### To do
Look through the records below for the line with "Gripper numbers fall from open to closed" and the line with "Indicate one or more points on the black left gripper right", then return those lines and all lines between, exactly.

··· Supplied records

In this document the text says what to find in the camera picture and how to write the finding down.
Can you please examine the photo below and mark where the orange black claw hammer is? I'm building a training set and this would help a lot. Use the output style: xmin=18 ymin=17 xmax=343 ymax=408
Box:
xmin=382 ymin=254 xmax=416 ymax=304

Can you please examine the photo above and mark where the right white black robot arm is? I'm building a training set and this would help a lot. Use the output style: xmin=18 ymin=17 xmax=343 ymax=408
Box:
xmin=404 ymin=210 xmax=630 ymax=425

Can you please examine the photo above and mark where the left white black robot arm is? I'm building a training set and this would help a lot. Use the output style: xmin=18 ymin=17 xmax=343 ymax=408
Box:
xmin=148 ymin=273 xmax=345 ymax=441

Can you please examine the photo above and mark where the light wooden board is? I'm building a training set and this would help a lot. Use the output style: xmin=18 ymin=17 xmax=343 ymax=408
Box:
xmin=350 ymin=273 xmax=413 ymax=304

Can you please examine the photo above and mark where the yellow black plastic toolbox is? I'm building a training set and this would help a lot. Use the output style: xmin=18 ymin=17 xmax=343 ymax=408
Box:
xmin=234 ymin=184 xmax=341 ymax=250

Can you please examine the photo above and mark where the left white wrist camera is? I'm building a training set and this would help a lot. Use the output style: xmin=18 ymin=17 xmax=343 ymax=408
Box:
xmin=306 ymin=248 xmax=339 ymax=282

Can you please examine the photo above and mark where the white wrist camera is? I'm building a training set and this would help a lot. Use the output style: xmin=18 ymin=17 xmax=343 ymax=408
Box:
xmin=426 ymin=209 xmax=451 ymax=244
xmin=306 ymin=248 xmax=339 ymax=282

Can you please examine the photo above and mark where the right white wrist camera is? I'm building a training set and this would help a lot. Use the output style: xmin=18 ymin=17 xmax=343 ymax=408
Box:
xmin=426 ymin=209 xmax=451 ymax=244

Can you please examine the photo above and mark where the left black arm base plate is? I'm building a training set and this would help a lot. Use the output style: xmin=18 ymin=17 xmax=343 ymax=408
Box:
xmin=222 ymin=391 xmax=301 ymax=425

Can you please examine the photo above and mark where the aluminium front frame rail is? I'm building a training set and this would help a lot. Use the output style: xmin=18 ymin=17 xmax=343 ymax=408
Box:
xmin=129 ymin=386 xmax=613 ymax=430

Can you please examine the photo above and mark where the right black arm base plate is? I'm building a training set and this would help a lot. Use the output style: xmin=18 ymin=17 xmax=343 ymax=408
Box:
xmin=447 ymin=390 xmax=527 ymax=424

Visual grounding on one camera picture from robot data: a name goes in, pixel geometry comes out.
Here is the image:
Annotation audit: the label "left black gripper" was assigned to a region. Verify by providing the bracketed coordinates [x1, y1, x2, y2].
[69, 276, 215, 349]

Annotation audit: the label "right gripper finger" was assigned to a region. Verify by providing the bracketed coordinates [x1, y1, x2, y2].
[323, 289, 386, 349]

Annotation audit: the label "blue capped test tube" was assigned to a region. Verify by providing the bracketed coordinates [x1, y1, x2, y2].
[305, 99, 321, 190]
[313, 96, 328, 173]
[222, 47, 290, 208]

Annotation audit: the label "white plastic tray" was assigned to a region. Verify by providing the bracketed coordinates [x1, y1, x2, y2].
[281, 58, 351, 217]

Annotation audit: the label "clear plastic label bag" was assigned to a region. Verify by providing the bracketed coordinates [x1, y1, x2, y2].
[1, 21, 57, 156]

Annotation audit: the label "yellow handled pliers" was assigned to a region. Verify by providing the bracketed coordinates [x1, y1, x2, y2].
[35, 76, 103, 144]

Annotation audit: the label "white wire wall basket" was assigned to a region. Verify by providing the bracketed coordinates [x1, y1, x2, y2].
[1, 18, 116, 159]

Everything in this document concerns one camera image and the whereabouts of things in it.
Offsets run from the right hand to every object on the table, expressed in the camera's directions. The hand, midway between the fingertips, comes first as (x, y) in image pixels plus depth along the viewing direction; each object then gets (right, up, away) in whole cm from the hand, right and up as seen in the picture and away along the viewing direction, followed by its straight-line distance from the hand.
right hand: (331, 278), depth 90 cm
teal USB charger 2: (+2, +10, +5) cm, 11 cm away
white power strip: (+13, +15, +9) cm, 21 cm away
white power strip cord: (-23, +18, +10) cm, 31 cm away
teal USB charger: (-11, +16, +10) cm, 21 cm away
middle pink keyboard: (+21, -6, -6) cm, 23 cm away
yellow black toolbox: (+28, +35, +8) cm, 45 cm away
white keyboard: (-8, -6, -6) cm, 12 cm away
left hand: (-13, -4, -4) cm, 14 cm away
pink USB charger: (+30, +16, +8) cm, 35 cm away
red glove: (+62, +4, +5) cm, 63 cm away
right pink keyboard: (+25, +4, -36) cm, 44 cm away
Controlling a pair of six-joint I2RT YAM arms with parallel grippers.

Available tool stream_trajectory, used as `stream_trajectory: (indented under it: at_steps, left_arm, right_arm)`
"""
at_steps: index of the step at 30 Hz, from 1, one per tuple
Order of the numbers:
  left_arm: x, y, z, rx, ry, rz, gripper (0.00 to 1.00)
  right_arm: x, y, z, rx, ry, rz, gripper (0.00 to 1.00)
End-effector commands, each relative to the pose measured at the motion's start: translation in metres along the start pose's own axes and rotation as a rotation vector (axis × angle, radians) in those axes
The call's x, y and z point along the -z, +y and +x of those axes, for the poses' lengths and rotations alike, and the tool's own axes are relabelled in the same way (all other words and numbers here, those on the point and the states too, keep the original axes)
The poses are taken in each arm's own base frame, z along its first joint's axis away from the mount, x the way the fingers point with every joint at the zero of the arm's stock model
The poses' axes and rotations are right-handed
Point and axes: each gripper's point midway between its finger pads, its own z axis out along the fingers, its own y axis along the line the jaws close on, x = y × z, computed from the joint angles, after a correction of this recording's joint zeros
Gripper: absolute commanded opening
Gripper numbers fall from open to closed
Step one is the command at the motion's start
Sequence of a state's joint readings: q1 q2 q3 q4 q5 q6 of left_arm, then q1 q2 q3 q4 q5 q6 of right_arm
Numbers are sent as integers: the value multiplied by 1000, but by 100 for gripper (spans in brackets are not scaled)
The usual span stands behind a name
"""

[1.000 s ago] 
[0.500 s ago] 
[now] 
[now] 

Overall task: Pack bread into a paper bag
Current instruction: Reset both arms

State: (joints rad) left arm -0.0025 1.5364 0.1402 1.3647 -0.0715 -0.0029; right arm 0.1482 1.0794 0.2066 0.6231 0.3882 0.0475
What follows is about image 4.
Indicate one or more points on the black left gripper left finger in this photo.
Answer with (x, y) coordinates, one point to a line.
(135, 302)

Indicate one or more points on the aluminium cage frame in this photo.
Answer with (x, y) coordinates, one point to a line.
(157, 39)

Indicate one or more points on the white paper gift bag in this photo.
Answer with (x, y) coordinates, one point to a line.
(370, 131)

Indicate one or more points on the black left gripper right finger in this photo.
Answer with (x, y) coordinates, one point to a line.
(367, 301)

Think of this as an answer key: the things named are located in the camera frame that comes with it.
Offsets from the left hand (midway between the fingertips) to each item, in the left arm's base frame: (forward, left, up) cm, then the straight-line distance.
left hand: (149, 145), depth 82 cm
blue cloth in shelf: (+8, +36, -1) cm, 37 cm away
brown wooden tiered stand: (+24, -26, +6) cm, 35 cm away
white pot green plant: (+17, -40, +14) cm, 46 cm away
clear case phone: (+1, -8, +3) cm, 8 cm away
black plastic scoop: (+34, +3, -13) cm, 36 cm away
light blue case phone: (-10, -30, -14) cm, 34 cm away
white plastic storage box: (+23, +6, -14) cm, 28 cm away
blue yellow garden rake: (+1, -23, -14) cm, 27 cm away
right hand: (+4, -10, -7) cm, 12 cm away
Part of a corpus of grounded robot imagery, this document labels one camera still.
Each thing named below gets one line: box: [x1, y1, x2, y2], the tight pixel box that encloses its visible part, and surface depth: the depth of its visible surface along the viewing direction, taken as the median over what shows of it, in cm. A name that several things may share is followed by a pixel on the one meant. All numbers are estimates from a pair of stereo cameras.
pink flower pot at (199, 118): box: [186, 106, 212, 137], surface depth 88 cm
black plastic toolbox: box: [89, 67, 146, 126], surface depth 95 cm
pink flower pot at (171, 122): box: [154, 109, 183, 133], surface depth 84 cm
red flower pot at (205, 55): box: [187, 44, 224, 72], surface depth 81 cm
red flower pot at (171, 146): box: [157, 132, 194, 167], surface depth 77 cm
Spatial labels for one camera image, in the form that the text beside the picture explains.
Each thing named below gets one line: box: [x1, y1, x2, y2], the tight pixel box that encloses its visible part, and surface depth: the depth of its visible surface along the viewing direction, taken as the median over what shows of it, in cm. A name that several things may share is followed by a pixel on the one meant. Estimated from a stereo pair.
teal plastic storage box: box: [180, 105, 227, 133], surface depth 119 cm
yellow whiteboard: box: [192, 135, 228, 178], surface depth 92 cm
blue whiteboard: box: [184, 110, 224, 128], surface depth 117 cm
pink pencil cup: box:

······

### Exercise result
Gripper numbers fall from open to closed
Step one is the command at the motion's start
Sequence of a state's joint readings: q1 q2 q3 q4 q5 q6 of left_arm, then q1 q2 q3 q4 q5 q6 of right_arm
Numbers are sent as integers: the value multiplied by 1000, but by 100 for gripper (spans in brackets are not scaled)
The usual span stands behind a name
"""

[1.000 s ago] 
[0.500 s ago] 
[now] 
[now] 

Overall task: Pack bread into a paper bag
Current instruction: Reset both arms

State: (joints rad) left arm -0.0025 1.5364 0.1402 1.3647 -0.0715 -0.0029; right arm 0.1482 1.0794 0.2066 0.6231 0.3882 0.0475
What follows is about image 4.
Indicate one or more points on the black left gripper left finger in this photo.
Answer with (x, y) coordinates, one point to a line.
(135, 302)

Indicate one or more points on the aluminium cage frame in this photo.
Answer with (x, y) coordinates, one point to a line.
(157, 39)

Indicate one or more points on the white paper gift bag in this photo.
Answer with (x, y) coordinates, one point to a line.
(370, 131)

Indicate one or more points on the black left gripper right finger in this photo.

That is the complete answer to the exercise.